WHAT THE TASK REQUIRES | Check every line of the records below for the string "segment" and copy the ones that have it.

DATA LISTING |
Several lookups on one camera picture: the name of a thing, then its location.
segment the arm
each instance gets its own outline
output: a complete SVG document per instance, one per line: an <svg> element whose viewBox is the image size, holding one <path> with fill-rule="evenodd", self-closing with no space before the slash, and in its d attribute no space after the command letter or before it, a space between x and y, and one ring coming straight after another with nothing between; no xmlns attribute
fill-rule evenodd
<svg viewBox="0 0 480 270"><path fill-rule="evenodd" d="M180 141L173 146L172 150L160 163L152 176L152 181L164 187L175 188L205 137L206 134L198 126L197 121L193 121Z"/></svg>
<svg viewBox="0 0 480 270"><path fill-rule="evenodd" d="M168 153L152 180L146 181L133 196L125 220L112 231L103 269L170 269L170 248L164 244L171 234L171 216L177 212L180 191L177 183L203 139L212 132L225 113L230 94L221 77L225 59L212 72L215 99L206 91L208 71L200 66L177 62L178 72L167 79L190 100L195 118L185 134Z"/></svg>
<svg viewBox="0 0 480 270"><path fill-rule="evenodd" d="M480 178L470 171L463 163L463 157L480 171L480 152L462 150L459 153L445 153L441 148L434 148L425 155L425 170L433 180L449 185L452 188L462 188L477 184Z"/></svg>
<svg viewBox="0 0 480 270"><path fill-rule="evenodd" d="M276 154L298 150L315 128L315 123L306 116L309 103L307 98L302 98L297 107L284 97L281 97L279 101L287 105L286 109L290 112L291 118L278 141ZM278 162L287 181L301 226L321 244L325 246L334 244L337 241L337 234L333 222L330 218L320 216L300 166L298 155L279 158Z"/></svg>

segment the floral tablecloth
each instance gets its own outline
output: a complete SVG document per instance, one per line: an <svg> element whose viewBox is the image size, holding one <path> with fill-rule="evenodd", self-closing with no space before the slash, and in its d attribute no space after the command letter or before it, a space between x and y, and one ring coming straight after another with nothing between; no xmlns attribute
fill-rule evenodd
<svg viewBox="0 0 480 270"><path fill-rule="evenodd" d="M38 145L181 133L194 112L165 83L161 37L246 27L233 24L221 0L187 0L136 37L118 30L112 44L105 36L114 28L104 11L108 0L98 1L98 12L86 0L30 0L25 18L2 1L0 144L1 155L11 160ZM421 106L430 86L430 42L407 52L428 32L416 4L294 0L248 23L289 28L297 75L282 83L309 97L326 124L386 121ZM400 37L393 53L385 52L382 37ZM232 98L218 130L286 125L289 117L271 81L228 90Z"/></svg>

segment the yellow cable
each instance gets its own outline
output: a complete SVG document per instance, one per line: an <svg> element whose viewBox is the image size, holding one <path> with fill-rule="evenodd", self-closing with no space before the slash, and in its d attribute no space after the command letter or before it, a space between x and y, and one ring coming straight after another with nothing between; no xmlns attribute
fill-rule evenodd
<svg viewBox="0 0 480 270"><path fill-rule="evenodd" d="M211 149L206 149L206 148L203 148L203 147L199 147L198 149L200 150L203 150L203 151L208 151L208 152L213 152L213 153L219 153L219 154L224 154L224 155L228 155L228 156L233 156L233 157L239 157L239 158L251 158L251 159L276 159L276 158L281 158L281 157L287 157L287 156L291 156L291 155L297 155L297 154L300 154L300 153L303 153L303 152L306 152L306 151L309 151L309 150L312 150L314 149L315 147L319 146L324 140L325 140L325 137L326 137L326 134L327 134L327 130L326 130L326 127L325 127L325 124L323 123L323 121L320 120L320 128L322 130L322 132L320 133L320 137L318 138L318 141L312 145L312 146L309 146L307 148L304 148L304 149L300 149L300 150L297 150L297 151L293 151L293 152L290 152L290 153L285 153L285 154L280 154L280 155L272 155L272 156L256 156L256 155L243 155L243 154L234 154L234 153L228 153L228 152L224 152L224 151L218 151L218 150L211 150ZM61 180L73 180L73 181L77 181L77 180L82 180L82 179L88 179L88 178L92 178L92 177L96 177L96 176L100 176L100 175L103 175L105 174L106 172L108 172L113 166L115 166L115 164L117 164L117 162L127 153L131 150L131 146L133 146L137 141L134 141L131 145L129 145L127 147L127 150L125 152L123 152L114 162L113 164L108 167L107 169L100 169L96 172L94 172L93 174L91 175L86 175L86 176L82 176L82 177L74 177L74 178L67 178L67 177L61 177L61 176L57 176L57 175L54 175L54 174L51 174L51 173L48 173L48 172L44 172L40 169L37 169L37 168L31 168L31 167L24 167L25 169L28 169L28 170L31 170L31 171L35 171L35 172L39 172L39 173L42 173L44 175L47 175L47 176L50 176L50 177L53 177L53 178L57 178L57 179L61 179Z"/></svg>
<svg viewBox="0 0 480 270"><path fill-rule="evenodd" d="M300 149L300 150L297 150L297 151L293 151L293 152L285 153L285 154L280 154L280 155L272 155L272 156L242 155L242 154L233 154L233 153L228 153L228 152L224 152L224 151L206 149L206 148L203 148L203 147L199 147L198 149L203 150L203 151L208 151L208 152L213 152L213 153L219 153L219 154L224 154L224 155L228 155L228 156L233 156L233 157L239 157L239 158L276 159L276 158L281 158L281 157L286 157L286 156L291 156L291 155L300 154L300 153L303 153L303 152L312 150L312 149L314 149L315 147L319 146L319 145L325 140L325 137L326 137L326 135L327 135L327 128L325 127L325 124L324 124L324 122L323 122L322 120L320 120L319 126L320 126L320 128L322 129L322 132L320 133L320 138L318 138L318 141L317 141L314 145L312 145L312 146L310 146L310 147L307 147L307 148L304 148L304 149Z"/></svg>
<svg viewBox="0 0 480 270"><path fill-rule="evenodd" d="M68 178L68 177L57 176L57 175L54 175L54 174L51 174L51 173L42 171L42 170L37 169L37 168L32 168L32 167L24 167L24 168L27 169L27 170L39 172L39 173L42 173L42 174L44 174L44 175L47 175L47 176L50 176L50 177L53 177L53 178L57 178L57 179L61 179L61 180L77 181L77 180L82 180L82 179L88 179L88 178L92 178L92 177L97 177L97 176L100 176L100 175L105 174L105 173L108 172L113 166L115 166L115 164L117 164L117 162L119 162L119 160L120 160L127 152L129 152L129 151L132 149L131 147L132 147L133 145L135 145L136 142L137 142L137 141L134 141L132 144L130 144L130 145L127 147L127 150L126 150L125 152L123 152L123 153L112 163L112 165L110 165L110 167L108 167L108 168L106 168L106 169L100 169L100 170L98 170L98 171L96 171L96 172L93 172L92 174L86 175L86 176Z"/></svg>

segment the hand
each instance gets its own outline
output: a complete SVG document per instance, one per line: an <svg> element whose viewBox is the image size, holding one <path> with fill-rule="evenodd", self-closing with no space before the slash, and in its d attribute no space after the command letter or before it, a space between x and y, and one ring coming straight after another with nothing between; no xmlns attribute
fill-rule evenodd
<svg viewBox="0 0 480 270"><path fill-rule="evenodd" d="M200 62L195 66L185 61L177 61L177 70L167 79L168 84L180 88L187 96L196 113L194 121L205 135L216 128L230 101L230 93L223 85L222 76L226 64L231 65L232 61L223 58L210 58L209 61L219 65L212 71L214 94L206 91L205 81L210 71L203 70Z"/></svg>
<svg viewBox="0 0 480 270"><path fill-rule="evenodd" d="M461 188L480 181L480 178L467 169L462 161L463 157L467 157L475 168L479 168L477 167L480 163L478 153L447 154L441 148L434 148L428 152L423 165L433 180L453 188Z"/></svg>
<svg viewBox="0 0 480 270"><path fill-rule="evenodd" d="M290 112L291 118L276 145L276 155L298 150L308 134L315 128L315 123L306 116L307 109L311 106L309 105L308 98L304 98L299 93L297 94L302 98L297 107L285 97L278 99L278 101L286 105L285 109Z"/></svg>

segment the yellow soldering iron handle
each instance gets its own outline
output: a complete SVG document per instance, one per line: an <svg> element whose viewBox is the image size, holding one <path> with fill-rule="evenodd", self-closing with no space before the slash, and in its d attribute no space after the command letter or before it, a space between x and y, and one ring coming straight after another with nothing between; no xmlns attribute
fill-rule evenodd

WRITTEN RESPONSE |
segment the arm
segment the floral tablecloth
segment the yellow cable
segment the hand
segment the yellow soldering iron handle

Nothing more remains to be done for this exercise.